Source records:

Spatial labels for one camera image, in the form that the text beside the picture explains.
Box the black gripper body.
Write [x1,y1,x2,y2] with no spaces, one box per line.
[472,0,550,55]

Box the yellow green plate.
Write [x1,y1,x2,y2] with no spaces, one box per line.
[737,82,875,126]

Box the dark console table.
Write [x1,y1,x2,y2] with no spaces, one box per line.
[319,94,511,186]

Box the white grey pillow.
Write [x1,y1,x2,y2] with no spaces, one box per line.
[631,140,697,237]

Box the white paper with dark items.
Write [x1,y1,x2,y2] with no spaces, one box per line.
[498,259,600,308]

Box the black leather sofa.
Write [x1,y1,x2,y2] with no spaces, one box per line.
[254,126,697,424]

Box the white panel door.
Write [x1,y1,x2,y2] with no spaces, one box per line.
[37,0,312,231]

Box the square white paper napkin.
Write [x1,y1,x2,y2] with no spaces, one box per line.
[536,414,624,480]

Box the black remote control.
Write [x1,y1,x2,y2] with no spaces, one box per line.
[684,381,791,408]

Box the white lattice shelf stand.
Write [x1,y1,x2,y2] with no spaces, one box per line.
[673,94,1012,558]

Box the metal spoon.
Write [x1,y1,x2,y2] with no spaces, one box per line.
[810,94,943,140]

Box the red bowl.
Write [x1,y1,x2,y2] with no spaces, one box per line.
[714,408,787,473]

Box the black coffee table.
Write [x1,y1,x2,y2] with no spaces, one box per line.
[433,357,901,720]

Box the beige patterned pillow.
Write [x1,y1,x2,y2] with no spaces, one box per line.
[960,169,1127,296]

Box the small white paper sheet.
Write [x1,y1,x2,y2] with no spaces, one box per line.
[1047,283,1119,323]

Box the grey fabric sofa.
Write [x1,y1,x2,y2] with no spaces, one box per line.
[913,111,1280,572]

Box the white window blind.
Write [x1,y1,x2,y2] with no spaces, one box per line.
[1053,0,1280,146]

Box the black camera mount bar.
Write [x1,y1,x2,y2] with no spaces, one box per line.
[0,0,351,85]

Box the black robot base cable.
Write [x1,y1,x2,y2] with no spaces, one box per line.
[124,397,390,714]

__Requirement__
Restate each line above word for word.

__Answer area__
Spatial labels for one camera image, in the form that the text beside the picture explains.
Box the black gripper body.
Write [x1,y1,x2,y2] with no spaces, one box per line.
[472,0,550,55]

Box the yellow green plate.
Write [x1,y1,x2,y2] with no spaces, one box per line.
[737,82,875,126]

Box the dark console table.
Write [x1,y1,x2,y2] with no spaces, one box per line.
[319,94,511,186]

Box the white grey pillow.
Write [x1,y1,x2,y2] with no spaces, one box per line.
[631,140,697,237]

Box the white paper with dark items.
Write [x1,y1,x2,y2] with no spaces, one box per line.
[498,259,600,308]

Box the black leather sofa.
Write [x1,y1,x2,y2] with no spaces, one box per line.
[254,126,697,424]

Box the white panel door.
Write [x1,y1,x2,y2] with no spaces, one box per line.
[37,0,312,231]

Box the square white paper napkin.
Write [x1,y1,x2,y2] with no spaces, one box per line.
[536,414,624,480]

Box the black remote control.
Write [x1,y1,x2,y2] with no spaces, one box per line.
[684,381,791,408]

Box the white lattice shelf stand.
Write [x1,y1,x2,y2] with no spaces, one box per line.
[673,94,1012,558]

Box the metal spoon.
Write [x1,y1,x2,y2] with no spaces, one box per line.
[810,94,943,140]

Box the red bowl.
Write [x1,y1,x2,y2] with no spaces, one box per line.
[714,408,787,473]

Box the black coffee table.
Write [x1,y1,x2,y2] with no spaces, one box per line.
[433,357,901,720]

Box the beige patterned pillow.
Write [x1,y1,x2,y2] with no spaces, one box per line.
[960,169,1127,296]

Box the small white paper sheet.
Write [x1,y1,x2,y2] with no spaces, one box per line.
[1047,283,1119,323]

Box the grey fabric sofa.
Write [x1,y1,x2,y2] with no spaces, one box per line.
[913,111,1280,572]

Box the white window blind.
Write [x1,y1,x2,y2] with no spaces, one box per line.
[1053,0,1280,146]

Box the black camera mount bar.
Write [x1,y1,x2,y2] with no spaces, one box per line.
[0,0,351,85]

Box the black robot base cable.
Write [x1,y1,x2,y2] with no spaces, one box per line.
[124,397,390,714]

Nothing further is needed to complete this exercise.